#### What the exercise asks:
If a line of the entries below includes the word "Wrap", it counts; state the total and nothing further.

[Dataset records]
Segment Open

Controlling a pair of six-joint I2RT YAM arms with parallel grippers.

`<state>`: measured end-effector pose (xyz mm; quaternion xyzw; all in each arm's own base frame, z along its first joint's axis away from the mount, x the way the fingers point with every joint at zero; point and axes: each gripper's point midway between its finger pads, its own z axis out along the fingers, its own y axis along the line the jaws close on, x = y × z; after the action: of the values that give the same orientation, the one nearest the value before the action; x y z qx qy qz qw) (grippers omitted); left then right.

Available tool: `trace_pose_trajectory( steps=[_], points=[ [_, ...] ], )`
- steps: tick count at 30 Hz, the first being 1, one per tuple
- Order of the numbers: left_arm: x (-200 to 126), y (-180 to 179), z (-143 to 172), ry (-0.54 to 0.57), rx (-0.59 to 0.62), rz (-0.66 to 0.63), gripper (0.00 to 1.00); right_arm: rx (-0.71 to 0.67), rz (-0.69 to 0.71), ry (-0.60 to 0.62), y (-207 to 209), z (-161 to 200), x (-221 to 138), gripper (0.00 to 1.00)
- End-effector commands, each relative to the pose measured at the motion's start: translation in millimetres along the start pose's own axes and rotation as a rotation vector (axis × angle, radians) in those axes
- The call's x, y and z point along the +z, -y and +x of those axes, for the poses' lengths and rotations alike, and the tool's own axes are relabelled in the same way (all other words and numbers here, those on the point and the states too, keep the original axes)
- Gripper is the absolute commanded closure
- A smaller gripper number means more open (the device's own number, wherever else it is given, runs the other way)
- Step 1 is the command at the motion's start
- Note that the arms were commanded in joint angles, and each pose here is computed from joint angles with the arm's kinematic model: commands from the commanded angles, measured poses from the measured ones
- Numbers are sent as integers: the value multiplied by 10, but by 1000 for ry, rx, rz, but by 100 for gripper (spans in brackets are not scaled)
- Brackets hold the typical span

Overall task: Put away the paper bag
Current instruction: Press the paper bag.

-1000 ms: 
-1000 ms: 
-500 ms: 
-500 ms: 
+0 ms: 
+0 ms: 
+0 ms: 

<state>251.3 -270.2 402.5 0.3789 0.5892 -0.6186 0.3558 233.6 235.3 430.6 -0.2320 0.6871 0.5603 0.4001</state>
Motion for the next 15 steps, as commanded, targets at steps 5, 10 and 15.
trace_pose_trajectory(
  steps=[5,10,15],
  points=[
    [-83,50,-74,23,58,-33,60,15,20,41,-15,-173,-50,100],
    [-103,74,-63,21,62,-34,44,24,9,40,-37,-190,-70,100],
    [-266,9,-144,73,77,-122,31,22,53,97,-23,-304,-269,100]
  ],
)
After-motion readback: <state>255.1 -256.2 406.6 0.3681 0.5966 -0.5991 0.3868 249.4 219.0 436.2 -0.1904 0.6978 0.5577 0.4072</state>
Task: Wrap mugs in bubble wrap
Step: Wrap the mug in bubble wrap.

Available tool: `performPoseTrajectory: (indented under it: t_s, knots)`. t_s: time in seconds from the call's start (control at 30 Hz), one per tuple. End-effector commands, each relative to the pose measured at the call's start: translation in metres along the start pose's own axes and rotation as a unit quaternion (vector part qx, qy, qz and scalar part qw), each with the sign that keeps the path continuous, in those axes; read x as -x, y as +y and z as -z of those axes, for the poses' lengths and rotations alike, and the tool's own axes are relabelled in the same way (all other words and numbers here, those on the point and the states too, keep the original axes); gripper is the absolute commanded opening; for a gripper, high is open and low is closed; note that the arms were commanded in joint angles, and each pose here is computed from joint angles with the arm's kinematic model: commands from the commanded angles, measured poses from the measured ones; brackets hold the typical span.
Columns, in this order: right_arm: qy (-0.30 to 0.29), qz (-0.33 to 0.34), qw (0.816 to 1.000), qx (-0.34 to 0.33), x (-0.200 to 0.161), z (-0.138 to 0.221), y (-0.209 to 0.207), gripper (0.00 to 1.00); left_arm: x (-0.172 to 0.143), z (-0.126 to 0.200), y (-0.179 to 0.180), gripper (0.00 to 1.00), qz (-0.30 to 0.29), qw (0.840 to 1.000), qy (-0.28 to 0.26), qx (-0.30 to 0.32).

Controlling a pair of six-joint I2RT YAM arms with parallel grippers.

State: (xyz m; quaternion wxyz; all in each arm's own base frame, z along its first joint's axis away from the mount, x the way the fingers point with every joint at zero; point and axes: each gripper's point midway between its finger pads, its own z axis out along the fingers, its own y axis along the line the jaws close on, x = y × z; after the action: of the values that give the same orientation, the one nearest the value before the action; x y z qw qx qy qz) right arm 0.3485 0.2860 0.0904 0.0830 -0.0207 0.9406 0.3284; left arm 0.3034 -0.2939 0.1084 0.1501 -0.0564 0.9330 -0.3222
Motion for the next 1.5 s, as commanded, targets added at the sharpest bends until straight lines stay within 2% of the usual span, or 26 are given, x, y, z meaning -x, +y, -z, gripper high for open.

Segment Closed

#### Your solution:
2